JPS621059A - Shared memory access method for multi-microprocessor system - Google Patents

Abstract

PURPOSE:To minimize the deterioration of throughput in case an access has the conflict by providing the random access memories of the same address constitution to the microprocessors respectively. CONSTITUTION:In a data reading mode each microprocessor gives an access individually to a random access memory corresponded respectively and reads out data independently of other microprocessors. When a data writing request is given from a certain microprocessor, the same data are written simultaneously to the same address position of all random access memories respectively. If the writing requests have conflicts, the writing processes are carried out according to the prescribed priority. Thus the physical plural memories function as a single logic shared memory consisting of the same data.

Description

DETAILED DESCRIPTION OF THE INVENTION Field of Industrial Application The present invention is directed to a multiprocessor system consisting of a plurality of microprocessors.
This paper concerns shared memory access methods in microprocessor systems.

2. Description of the Related Art Conventionally, various methods such as those described below are known as methods for accessing a shared memory from a plurality of microprocessors.

(1) Microprocessor (CPU) standby (WA)
A method of using IT) signals to make one microprocessor standby when there is contention for access to the shared memory (2) A method of shifting the phase of each microprocessor to avoid outputting access signals at the same time (3) A method that uses a microprocessor with a symmetrical fetch cycle and an execution cycle to avoid conflicts in memory access. (4) A method that arbitrates access requests from each processor by providing a dedicated circuit. (5) Has a HOLD signal. It consists of a general-purpose processor and a one-chip microcontroller. Normally, the one-chip microcontroller operates on the memory within its chip, and a hold request is made only when the one-chip microcontroller accesses the shared memory. (6) One microprocessor uses the memory During the access, the access of the other microprocessor is prohibited by software.Problems to be Solved by the InventionAs mentioned above, various memory access methods have been developed in the past. It is configured on the premise that the shared memory is physically composed of only one memory, and that there is only one line to control it. Therefore, when accesses from each microprocessor overlap, simultaneous access to the shared memory is impossible, and processors other than the microprocessor that granted access must wait, resulting in a problem in which throughput decreases due to access contention. was there. Currently, there is memory called 2-bottom RAM, but its memory capacity is small and it is not expandable, and it is not known that it has three or more ports.

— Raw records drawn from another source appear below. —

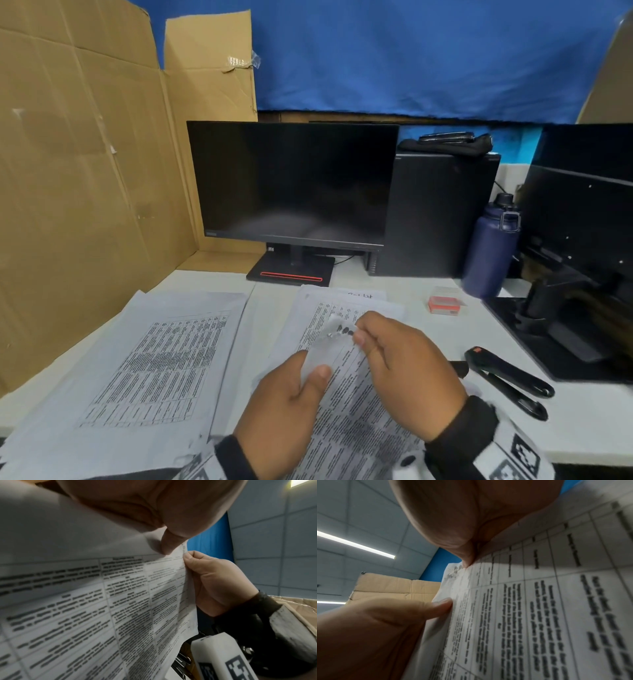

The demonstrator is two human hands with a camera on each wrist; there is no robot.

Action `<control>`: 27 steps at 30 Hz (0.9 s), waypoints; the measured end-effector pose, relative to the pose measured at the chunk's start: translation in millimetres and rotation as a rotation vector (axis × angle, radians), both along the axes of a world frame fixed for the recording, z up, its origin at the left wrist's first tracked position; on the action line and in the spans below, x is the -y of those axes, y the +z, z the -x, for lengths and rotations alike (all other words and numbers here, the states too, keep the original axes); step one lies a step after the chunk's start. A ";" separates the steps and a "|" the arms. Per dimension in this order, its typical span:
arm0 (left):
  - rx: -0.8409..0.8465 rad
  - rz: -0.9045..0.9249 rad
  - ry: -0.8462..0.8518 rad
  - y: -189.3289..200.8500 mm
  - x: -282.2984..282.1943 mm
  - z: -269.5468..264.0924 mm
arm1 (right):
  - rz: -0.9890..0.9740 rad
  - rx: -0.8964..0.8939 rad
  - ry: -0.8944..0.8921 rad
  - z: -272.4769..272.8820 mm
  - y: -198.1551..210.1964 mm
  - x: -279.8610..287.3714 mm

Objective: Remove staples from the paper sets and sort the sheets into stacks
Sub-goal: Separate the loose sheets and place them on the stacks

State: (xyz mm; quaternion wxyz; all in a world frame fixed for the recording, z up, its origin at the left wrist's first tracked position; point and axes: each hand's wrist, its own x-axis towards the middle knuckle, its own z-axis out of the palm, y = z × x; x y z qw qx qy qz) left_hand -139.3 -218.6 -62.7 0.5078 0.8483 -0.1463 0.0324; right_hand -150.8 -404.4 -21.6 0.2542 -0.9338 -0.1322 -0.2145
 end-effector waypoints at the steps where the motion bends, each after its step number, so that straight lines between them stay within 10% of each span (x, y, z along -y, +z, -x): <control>1: 0.004 0.004 0.010 1.8 0.0 1.0 | 0.007 -0.005 0.006 0.7 -0.9 -2.0; 27: 0.014 0.135 0.014 -6.1 -2.0 1.7 | 0.166 0.026 -0.029 9.6 -2.6 -16.1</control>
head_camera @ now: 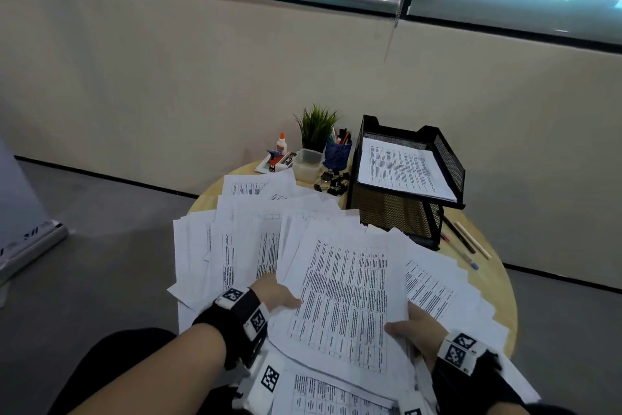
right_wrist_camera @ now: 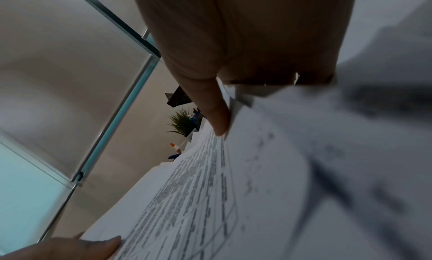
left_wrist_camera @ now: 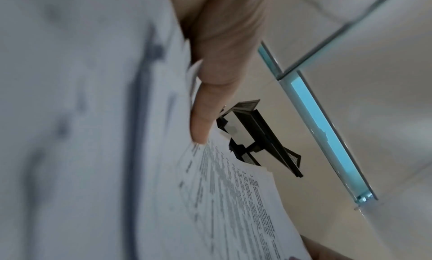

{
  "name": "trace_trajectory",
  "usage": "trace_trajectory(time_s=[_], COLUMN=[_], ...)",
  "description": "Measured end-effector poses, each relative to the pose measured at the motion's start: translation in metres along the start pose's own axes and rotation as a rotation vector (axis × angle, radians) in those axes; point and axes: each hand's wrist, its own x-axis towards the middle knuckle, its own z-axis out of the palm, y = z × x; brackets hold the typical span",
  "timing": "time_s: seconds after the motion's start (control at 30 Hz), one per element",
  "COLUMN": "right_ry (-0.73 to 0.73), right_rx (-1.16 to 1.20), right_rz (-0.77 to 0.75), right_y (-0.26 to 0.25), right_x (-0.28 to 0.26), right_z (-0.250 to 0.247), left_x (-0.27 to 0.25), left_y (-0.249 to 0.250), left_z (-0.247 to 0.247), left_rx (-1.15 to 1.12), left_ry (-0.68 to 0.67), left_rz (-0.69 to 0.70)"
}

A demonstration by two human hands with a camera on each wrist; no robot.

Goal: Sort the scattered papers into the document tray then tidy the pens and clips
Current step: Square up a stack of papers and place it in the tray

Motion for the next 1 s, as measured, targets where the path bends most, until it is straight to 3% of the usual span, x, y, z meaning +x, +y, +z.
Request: trace_trajectory(time_s=[0.1, 0.23, 0.37, 0.57, 0.67, 0.8, 1.0], right_ry=[-0.019, 0.072, 0.123, -0.124, -0.211, -0.089, 0.112], right_rx=[0.089, 0.263, 0.209, 0.693, 0.783, 0.759, 0.829], right_rz=[-0.002, 0.016, -0.007, -0.032, -0.090, -0.232, -0.489], right_y=[0.004, 0.008, 0.007, -0.029, -0.052, -0.083, -0.130], right_x=[0.002, 0.007, 0.008, -0.022, -0.039, -0.043, -0.041], right_z=[-0.003, -0.008, -0.013, -0.012, -0.015, -0.024, -0.035], left_x=[-0.009, -0.023, -0.038, -0.048, -0.057, -0.054, -0.053], left_y=[0.002, -0.002, -0.007, 0.006, 0.022, 0.049, 0.103], left_z=[-0.009, -0.018, -0.038, -0.058, -0.063, -0.077, -0.082], left_rx=[-0.112, -0.332, -0.419, -0.489, -0.492, -0.465, -0.600], left_ry=[-0.045, -0.057, -0.096, -0.181, -0.251, -0.167, 0.128], left_rz=[0.086, 0.203, 0.287, 0.394, 0.433, 0.516, 0.616])
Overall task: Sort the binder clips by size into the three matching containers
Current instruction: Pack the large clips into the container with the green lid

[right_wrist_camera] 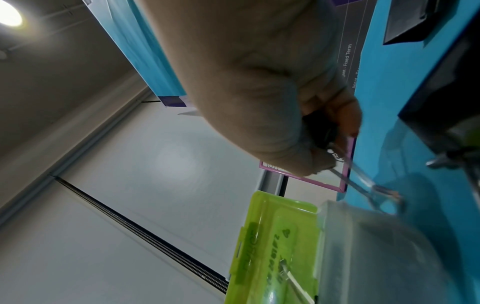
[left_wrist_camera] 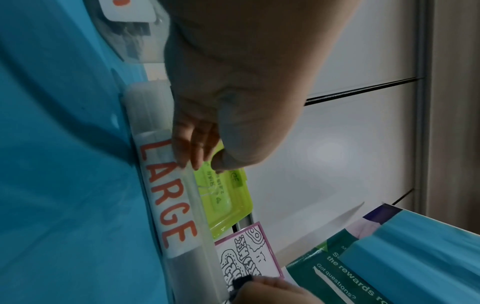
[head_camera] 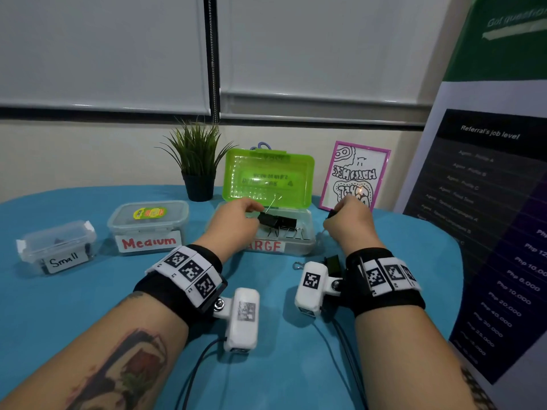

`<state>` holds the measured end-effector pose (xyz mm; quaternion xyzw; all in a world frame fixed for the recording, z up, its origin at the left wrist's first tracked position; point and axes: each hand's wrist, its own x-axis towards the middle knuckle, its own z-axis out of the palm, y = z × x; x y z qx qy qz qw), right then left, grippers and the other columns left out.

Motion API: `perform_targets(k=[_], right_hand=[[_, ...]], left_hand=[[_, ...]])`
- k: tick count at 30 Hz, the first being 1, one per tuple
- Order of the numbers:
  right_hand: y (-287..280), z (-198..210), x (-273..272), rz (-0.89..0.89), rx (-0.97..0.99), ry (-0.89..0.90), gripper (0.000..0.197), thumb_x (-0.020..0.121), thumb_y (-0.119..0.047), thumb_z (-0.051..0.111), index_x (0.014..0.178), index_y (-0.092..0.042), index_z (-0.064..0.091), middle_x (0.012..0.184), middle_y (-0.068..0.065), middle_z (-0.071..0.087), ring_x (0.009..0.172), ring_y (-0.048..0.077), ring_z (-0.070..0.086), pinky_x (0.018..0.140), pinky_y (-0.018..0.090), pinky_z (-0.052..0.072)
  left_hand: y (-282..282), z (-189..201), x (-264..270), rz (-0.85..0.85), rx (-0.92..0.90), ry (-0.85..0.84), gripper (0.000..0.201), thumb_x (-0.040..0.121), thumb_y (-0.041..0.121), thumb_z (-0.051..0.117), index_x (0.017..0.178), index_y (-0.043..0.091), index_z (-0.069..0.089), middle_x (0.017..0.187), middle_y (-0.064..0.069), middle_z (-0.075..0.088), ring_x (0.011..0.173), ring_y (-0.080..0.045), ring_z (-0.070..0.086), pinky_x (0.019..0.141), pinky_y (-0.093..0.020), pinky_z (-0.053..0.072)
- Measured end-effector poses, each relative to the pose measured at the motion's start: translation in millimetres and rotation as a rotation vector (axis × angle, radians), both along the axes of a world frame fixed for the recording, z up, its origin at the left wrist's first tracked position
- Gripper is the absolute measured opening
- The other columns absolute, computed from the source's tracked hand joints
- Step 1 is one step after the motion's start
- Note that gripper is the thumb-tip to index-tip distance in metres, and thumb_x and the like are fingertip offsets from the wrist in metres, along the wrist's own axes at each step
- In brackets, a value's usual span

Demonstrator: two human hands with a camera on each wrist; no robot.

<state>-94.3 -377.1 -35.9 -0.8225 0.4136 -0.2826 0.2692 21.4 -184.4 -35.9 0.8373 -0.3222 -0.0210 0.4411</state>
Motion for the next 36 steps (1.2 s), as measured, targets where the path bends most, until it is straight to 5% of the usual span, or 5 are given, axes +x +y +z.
perform_targets(k=[9, 19, 23, 32, 36], right_hand=[[47, 12, 21, 0.407, 0.238, -0.779, 0.033, 0.089, 0.005, 0.063, 0.091, -0.023, 0.046, 0.099, 0.014, 0.071, 0.078, 0.024, 0.073, 0.070, 0.037, 0.061], [62, -7, 40, 0.581, 0.096, -0.132, 0.038, 0.096, -0.040, 0.062, 0.127, -0.022, 0.052, 0.127, 0.003, 0.060, 0.110, 0.020, 0.059, 0.093, 0.037, 0.051], [65, -6, 32, 0.633, 0.016, 0.176, 0.017, 0.095, -0.038, 0.064, 0.090, -0.025, 0.073, 0.083, -0.003, 0.065, 0.077, 0.014, 0.060, 0.065, 0.027, 0.047], [50, 6, 19, 0.442, 0.050, 0.189, 0.024, 0.078, -0.021, 0.073, 0.057, -0.014, 0.063, 0.056, 0.003, 0.051, 0.055, 0.016, 0.047, 0.052, 0.022, 0.036], [55, 3, 25, 0.419, -0.020, 0.114, 0.012, 0.076, -0.023, 0.074, 0.084, -0.019, 0.067, 0.095, 0.005, 0.064, 0.089, 0.022, 0.059, 0.076, 0.030, 0.051]], left_hand=[[-3, -4, 3, -0.020, -0.085, -0.027, 0.035, 0.095, 0.026, 0.062, 0.130, 0.022, 0.057, 0.119, 0.001, 0.065, 0.105, -0.015, 0.062, 0.081, -0.025, 0.047], [4, -2, 17, 0.189, -0.472, 0.120, 0.026, 0.092, -0.004, 0.049, 0.102, 0.020, 0.048, 0.087, -0.008, 0.066, 0.058, -0.005, 0.066, 0.050, -0.021, 0.049], [9, -2, 23, 0.163, -0.524, 0.217, 0.030, 0.092, -0.008, 0.041, 0.085, 0.019, 0.053, 0.094, -0.011, 0.064, 0.078, -0.015, 0.068, 0.074, -0.035, 0.058], [10, -5, 27, 0.078, 0.278, -0.069, 0.022, 0.095, 0.039, 0.053, 0.103, 0.028, 0.071, 0.104, -0.001, 0.069, 0.102, -0.027, 0.061, 0.101, -0.050, 0.044], [14, -5, 22, 0.031, 0.534, -0.151, 0.019, 0.095, 0.042, 0.049, 0.088, 0.038, 0.066, 0.100, 0.004, 0.068, 0.103, -0.025, 0.058, 0.101, -0.047, 0.037]])
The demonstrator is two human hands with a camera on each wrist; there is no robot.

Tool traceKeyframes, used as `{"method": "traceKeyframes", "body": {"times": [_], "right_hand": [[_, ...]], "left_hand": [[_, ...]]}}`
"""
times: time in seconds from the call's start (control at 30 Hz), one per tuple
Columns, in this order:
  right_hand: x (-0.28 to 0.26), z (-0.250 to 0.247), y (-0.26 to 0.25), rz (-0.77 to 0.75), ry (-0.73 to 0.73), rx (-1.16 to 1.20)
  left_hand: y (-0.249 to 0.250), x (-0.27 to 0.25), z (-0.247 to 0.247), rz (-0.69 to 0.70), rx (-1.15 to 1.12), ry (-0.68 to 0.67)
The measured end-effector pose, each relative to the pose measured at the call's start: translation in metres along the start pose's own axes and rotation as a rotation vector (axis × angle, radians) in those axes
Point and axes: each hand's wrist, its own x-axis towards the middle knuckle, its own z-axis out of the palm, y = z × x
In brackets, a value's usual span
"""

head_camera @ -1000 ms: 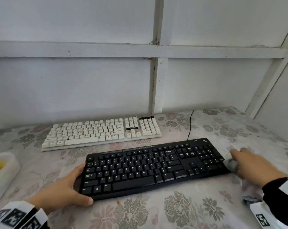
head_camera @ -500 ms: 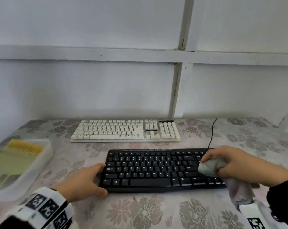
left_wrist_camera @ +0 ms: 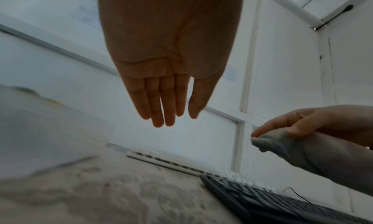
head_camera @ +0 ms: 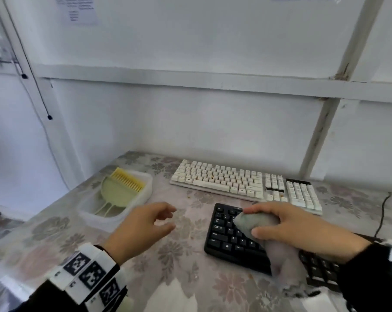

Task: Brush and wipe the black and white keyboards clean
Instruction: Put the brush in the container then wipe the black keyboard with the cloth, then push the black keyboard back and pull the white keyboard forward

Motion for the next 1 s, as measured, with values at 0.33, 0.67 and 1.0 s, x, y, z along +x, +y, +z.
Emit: {"method": "traceKeyframes", "body": {"times": [0.33, 0.67, 1.0], "right_hand": [[0.098, 0.076, -0.091, -0.078, 0.032, 0.407], [0.185, 0.118, -0.152, -0.078, 0.164, 0.552], [0.215, 0.153, -0.15, 0.122, 0.134, 0.686]], "left_hand": [[-0.083, 0.028, -0.103, -0.09, 0.018, 0.217], [-0.152, 0.083, -0.126, -0.14, 0.094, -0.109], [-0.169, 0.104, -0.125, -0.108, -0.059, -0.014]]}}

The present invention was made to solve the above problems, and
The object of the present invention is to provide a shared memory access method that can minimize reduction in throughput when accesses from multiple microprocessors compete.

Means for Solving the Problems In order to solve the above problems, the present invention provides a random access memory with the same address configuration for each microprocessor in a multiprocessor/system consisting of a plurality of microprocessors. To read data from the access memory, each microprocessor individually accesses the corresponding random access memory, and to write data from each microprocessor, write requests are made according to predetermined priorities of the microprocessors. The write address of the microprocessor that received the write request is simultaneously selected in all the random access memories, and the write data output from the microprocessor that made the write request is written to all the memories at the same time.

Operation When each microprocessor reads data, each microprocessor individually accesses its corresponding random access memory and reads the data independently of the other microprocessors.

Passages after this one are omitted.